REQUIRED ACTION: Keep each line of the material that includes "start", and leave out the rest.

MATERIAL PROVIDED:
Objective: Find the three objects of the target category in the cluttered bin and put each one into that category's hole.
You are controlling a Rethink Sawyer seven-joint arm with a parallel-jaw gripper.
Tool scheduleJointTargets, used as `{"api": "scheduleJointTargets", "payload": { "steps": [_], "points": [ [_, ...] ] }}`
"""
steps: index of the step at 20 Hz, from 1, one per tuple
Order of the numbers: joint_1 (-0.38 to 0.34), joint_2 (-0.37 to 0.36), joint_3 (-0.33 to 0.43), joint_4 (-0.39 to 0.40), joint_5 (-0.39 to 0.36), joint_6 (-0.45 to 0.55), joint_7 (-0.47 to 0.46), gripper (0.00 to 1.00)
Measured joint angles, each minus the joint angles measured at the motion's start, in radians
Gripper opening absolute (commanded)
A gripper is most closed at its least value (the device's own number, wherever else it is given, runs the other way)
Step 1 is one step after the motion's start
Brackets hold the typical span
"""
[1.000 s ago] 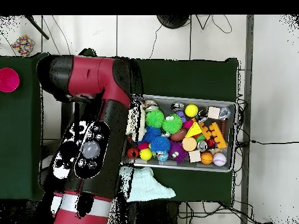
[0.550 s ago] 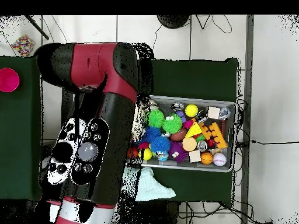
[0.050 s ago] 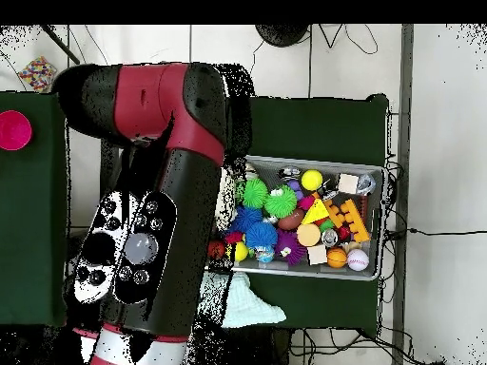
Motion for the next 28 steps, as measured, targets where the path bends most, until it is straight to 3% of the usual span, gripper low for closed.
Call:
{"api": "scheduleJointTargets", "payload": {
  "steps": [9,19,20,28],
  "points": [
    [0.003,0.014,0.021,0.003,0.060,-0.053,0.000,1.00],
    [0.003,0.041,0.042,0.027,0.115,-0.203,0.000,1.00],
    [0.003,0.052,0.042,0.028,0.115,-0.219,0.000,0.00],
    [0.003,0.071,0.043,0.040,0.115,-0.222,0.000,0.00]
  ]
}}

EXPECTED ANSWER:
Measured joint angles, each minus the joint angles measured at the motion's start, in radians
Step 1 is one step after the motion's start

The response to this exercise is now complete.